◆ **Exercise instructions**:
Repeat the data exactly as it appears.
◆ ◆ ◆ ◆ ◆ ◆ ◆
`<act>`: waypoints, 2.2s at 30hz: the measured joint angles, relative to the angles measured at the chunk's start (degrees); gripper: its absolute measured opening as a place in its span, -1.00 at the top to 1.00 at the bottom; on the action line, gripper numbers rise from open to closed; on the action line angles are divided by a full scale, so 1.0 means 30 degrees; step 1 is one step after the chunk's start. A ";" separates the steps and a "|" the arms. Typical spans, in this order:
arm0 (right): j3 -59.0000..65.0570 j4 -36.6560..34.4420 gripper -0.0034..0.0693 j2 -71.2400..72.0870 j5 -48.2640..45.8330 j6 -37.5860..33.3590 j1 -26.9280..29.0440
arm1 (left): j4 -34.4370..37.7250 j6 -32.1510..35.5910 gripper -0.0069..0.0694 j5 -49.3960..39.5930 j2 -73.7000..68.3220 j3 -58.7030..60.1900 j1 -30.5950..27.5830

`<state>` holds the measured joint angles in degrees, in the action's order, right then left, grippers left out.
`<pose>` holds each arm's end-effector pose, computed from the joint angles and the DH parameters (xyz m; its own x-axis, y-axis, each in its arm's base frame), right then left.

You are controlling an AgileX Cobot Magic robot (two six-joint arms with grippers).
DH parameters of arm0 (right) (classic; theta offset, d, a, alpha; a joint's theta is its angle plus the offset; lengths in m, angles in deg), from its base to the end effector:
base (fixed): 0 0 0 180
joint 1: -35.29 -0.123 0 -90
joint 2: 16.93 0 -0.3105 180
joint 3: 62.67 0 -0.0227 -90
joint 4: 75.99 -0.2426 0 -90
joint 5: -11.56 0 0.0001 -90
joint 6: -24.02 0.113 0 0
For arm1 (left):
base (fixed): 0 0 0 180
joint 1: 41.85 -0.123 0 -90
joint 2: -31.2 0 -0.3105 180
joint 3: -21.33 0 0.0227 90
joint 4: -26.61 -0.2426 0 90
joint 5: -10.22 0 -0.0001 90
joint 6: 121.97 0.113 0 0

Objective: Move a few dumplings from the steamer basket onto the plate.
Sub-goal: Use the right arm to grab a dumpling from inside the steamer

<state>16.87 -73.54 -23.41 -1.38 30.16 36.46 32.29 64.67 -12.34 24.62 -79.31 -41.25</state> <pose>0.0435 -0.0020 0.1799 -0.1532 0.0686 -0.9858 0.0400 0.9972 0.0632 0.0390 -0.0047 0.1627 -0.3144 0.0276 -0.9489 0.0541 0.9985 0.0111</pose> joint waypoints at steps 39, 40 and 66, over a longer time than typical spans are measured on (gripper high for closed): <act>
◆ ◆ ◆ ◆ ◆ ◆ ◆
◆ **Output below**:
`<act>`: waypoints, 2.2s at 30hz: the measured joint angles, relative to the angles measured at the chunk's start (degrees); gripper: its absolute measured opening as a place in its span, -1.00 at the top to 1.00 at the bottom; on the action line, gripper numbers rise from open to closed; on the action line angles are divided by a full scale, so 1.0 means 30 degrees; step 1 is one step after the chunk's start. A ";" separates the steps and a "|" the arms. Typical spans, in this order:
arm0 (right): j3 -59.0000..65.0570 j4 -36.6560..34.4420 gripper -0.0034..0.0693 j2 -71.2400..72.0870 j5 -48.2640..45.8330 j6 -37.5860..33.3590 j1 -26.9280..29.0440
arm1 (left): j4 -34.4370..37.7250 j6 -32.1510..35.5910 gripper -0.0069..0.0694 j5 -49.3960..39.5930 j2 -73.7000..68.3220 j3 -58.7030..60.1900 j1 -30.5950..27.5830

`<state>` holds the measured joint angles in degrees, in the action's order, right then left, grippers left out.
`<pose>` holds each arm's end-effector pose, computed from the joint angles and the DH parameters (xyz m; its own x-axis, y-axis, each in its arm's base frame), right then left.

You are controlling an AgileX Cobot Magic robot (two six-joint arms with grippers).
DH parameters of arm0 (right) (classic; theta offset, d, a, alpha; a joint's theta is its angle plus the offset; lengths in m, angles in deg), from its base to the end effector:
base (fixed): 0 0 0 180
joint 1: -35.29 -0.123 0 -90
joint 2: 16.93 0 -0.3105 180
joint 3: 62.67 0 -0.0227 -90
joint 4: 75.99 -0.2426 0 -90
joint 5: -11.56 0 0.0001 -90
joint 6: -24.02 0.113 0 0
For arm1 (left):
base (fixed): 0 0 0 180
joint 1: 41.85 -0.123 0 -90
joint 2: -31.2 0 -0.3105 180
joint 3: -21.33 0 0.0227 90
joint 4: -26.61 -0.2426 0 90
joint 5: -10.22 0 -0.0001 90
joint 6: 121.97 0.113 0 0

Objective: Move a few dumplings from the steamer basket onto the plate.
Sub-goal: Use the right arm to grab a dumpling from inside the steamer

<state>16.87 -73.54 -23.41 -1.38 30.16 36.46 32.29 64.67 -12.34 24.62 -79.31 -41.25</state> <pose>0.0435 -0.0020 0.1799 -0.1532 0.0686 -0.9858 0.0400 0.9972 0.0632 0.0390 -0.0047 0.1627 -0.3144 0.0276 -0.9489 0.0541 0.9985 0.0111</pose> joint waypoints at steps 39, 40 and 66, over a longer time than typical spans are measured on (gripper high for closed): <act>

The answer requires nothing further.